While I–V curves are applicable to any electrical system, they find wide use in the field of biological electricity, particularly in the sub-field of electrophysiology. In this case, the voltage refers to the voltage across a biological membrane, a membrane potential, and the current is the flow of charged ions across channels in this membrane. The current is determined by the conductances of these channels.
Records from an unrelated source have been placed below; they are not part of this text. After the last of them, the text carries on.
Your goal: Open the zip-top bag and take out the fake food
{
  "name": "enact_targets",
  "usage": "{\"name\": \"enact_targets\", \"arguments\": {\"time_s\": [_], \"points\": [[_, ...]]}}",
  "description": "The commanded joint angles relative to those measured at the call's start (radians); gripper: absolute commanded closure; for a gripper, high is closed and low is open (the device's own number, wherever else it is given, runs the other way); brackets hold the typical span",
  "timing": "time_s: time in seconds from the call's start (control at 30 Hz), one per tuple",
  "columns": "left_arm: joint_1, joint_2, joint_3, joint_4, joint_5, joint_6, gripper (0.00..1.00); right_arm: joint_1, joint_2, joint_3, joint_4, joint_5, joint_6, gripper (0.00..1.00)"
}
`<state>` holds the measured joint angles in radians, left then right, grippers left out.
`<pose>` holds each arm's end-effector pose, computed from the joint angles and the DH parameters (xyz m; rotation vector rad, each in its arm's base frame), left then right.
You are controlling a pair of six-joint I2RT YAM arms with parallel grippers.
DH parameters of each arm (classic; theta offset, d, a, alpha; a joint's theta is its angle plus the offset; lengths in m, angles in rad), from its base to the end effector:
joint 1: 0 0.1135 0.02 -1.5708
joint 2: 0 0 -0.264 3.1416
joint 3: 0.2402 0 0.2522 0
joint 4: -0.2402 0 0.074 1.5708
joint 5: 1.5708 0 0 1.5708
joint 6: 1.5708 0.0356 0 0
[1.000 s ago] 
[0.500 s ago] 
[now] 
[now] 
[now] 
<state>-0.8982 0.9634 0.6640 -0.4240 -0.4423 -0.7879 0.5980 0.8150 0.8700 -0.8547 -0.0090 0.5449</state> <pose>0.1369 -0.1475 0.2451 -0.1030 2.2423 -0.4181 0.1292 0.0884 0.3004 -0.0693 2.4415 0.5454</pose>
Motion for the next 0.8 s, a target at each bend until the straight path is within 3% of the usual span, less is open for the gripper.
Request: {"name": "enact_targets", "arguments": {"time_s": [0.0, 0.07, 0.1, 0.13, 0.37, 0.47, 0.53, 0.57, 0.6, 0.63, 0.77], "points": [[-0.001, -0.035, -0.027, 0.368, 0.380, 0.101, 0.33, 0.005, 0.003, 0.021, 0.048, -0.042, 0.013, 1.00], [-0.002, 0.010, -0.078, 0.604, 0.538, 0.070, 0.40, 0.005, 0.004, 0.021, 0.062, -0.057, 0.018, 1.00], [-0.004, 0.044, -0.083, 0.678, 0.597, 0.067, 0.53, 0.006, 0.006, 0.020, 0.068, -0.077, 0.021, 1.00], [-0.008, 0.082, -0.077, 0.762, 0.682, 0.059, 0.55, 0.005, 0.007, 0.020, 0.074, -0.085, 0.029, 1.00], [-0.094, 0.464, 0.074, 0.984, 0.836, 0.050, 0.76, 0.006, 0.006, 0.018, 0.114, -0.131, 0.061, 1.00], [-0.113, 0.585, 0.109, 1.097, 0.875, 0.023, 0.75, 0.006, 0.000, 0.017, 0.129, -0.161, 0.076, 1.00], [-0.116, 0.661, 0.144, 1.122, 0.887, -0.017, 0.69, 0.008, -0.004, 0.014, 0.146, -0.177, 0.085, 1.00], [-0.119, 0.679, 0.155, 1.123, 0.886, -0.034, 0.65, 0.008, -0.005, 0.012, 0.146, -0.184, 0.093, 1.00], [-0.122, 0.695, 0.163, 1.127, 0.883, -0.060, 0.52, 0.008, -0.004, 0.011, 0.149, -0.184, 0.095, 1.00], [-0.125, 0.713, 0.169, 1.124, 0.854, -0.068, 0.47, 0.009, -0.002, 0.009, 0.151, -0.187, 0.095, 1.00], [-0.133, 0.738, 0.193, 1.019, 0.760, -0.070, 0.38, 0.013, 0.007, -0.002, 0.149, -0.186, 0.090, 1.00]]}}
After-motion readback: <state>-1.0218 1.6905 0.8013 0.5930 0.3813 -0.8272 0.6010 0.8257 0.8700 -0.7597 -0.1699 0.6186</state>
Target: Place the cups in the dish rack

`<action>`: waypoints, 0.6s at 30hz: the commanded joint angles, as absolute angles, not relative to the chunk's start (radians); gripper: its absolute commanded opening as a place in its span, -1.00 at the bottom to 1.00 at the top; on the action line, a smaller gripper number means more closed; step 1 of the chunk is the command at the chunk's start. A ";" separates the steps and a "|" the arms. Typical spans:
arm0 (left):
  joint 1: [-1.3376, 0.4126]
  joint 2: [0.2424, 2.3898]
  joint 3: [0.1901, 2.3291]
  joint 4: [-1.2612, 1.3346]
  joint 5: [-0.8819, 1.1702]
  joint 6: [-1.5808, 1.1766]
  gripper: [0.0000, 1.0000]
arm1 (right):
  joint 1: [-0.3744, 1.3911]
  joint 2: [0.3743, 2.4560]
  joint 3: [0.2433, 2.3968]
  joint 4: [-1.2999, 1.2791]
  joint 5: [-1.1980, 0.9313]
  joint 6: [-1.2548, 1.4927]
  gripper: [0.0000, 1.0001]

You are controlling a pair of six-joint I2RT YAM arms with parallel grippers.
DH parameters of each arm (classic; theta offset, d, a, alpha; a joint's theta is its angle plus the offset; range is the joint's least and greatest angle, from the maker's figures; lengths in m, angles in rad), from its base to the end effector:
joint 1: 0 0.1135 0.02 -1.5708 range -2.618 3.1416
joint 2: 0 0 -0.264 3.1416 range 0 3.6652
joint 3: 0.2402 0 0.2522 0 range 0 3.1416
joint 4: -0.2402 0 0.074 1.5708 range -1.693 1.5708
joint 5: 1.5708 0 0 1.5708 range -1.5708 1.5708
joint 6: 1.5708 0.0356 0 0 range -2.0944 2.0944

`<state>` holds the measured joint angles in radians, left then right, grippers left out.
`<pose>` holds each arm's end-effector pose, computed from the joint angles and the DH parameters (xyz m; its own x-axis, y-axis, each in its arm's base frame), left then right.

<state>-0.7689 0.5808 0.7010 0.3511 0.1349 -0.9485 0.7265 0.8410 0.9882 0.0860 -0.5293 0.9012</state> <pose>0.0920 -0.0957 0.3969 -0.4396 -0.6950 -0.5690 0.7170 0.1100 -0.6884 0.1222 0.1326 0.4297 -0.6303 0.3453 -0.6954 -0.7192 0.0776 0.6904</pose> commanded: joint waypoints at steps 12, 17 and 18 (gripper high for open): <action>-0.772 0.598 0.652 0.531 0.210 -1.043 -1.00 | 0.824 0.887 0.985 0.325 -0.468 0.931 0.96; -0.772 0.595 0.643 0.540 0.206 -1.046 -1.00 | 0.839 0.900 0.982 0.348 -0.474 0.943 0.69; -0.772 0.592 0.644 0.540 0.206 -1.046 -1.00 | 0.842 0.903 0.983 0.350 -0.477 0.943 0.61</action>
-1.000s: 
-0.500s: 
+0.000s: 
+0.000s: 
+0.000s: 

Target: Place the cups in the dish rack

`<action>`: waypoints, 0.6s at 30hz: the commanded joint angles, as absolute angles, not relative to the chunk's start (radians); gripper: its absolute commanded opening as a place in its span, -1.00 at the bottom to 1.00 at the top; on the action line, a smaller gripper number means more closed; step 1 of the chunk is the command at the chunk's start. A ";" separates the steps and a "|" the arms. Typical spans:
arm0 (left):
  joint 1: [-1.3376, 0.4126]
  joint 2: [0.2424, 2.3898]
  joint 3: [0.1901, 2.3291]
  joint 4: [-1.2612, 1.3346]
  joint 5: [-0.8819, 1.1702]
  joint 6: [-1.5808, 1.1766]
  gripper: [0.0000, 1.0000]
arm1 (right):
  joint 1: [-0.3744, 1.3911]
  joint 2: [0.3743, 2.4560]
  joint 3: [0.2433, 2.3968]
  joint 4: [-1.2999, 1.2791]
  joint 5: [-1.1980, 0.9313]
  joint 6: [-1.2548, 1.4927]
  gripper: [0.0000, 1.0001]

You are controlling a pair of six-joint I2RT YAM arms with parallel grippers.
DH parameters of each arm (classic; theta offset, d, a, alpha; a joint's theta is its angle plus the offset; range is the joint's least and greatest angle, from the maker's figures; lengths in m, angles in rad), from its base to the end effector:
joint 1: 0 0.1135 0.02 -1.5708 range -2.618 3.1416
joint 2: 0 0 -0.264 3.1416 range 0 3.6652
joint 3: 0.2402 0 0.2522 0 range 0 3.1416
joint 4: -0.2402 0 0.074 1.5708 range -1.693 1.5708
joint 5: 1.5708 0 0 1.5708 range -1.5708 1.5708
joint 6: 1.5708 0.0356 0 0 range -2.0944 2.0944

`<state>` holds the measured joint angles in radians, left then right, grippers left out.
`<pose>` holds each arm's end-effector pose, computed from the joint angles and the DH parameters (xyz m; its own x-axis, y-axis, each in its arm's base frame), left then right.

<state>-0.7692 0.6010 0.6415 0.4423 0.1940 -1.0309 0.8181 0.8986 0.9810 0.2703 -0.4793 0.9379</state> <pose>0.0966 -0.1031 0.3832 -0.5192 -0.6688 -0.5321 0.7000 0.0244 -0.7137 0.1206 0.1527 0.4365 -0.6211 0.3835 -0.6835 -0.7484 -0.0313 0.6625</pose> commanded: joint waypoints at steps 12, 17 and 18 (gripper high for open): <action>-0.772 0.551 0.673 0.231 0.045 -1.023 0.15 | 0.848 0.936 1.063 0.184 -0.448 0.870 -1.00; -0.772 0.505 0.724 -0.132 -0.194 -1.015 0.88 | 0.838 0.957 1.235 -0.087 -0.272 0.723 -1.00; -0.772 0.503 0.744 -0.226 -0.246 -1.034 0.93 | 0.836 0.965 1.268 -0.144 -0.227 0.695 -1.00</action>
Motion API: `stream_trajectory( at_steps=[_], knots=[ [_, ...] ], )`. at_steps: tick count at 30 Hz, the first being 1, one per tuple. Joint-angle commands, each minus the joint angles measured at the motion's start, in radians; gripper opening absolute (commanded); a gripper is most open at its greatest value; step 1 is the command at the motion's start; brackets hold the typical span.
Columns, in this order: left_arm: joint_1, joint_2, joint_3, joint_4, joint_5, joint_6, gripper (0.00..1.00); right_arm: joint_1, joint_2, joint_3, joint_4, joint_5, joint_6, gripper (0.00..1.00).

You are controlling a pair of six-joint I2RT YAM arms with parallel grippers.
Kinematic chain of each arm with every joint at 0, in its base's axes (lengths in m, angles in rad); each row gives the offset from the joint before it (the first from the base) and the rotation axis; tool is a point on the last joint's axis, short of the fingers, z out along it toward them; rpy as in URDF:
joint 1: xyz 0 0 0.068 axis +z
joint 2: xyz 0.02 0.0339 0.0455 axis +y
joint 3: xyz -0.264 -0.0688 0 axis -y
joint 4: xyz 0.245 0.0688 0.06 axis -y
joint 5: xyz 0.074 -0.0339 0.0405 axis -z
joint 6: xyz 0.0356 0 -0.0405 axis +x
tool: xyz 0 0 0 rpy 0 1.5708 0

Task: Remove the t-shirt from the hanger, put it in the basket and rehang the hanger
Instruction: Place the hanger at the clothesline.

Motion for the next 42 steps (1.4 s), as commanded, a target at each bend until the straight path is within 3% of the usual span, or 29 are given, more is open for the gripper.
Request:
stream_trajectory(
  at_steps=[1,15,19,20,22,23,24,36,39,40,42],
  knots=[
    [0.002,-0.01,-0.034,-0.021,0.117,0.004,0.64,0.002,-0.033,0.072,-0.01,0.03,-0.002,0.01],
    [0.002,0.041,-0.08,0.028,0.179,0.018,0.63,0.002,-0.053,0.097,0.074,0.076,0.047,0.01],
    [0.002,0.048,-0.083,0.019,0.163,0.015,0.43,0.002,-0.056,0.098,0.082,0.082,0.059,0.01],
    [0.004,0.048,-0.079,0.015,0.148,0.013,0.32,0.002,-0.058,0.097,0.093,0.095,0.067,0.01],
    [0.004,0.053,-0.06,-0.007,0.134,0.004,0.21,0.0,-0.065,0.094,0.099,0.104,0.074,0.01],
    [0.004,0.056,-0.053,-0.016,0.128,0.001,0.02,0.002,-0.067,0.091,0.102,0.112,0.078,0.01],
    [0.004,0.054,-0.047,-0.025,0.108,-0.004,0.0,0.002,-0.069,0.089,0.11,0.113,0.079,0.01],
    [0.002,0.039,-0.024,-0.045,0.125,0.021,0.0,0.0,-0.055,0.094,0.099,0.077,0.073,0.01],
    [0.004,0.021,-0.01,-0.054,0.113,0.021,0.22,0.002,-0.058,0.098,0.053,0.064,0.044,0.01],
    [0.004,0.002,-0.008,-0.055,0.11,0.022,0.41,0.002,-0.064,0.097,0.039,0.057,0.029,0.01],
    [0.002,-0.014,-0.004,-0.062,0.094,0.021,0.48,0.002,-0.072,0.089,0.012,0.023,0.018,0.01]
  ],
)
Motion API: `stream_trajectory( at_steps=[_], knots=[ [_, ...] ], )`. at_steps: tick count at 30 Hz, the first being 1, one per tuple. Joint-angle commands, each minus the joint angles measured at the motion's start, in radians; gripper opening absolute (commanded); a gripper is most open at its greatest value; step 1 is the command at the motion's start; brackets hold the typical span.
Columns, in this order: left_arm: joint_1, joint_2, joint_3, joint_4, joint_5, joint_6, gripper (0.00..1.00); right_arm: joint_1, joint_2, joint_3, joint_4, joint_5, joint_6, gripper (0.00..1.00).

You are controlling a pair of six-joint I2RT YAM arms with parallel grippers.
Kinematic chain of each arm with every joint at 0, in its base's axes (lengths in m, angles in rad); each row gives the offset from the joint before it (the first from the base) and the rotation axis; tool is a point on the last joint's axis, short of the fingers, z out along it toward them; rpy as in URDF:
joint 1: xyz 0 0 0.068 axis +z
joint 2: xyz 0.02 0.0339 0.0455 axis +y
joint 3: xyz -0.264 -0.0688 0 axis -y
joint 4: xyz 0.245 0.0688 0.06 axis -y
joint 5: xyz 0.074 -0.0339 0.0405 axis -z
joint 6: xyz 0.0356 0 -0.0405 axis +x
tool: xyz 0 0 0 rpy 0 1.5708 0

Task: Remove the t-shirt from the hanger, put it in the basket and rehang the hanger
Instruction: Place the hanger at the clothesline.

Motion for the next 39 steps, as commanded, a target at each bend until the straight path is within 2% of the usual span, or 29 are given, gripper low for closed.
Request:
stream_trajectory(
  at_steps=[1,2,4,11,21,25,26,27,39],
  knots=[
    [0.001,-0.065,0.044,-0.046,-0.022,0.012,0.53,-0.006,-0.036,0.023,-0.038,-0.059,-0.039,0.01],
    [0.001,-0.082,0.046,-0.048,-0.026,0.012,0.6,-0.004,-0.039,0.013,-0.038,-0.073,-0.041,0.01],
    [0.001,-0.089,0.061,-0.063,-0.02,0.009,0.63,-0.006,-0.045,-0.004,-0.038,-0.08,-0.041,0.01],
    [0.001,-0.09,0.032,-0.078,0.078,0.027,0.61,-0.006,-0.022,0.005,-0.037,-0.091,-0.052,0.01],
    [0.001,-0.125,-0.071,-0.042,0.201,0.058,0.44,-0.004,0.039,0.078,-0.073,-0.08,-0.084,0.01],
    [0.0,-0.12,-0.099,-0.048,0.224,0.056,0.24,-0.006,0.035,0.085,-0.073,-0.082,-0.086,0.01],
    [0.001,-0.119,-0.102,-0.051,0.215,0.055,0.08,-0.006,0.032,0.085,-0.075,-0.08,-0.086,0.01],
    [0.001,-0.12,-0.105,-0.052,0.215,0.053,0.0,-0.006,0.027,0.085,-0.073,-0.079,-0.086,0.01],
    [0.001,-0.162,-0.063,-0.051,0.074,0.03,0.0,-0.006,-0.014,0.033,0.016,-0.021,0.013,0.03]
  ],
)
In the case of ionic current across biological membranes, currents are measured from inside to outside. That is, positive currents, known as "outward current", corresponding to positively charged ions crossing a cell membrane from the inside to the outside, or a negatively charged ion crossing from the outside to the inside. Similarly, currents with a negative value are referred to as "inward current", corresponding to positively charged ions crossing a cell membrane from the outside to the inside, or a negatively charged ion crossing from inside to outside

Figure 3 shows an I/V curve that is more relevant to the currents in excitable biological membranes (such as a neuronal axon). The blue line shows the I–V relationship for the potassium ion. Note that it is linear, indicating no voltage-dependent gating of the potassium ion channel. The yellow line shows the I–V relationship for the sodium ion. Note that it is not linear, indicating that the sodium ion channel is voltage-dependent. The green line indicates the I–V relationship derived from summing the sodium and potassium currents. This approximates the actual membrane potential and current relationship of a cell containing both types of channel.


  1. ^ H. J. van der Bijl (1919). "Theory and Operating Characteristics of the Themionic Amplifier". Proceedings of the IRE (Institute of Radio Engineers) 7: 97–126. doi:10.1109/JRPROC.1919.217425.,M1.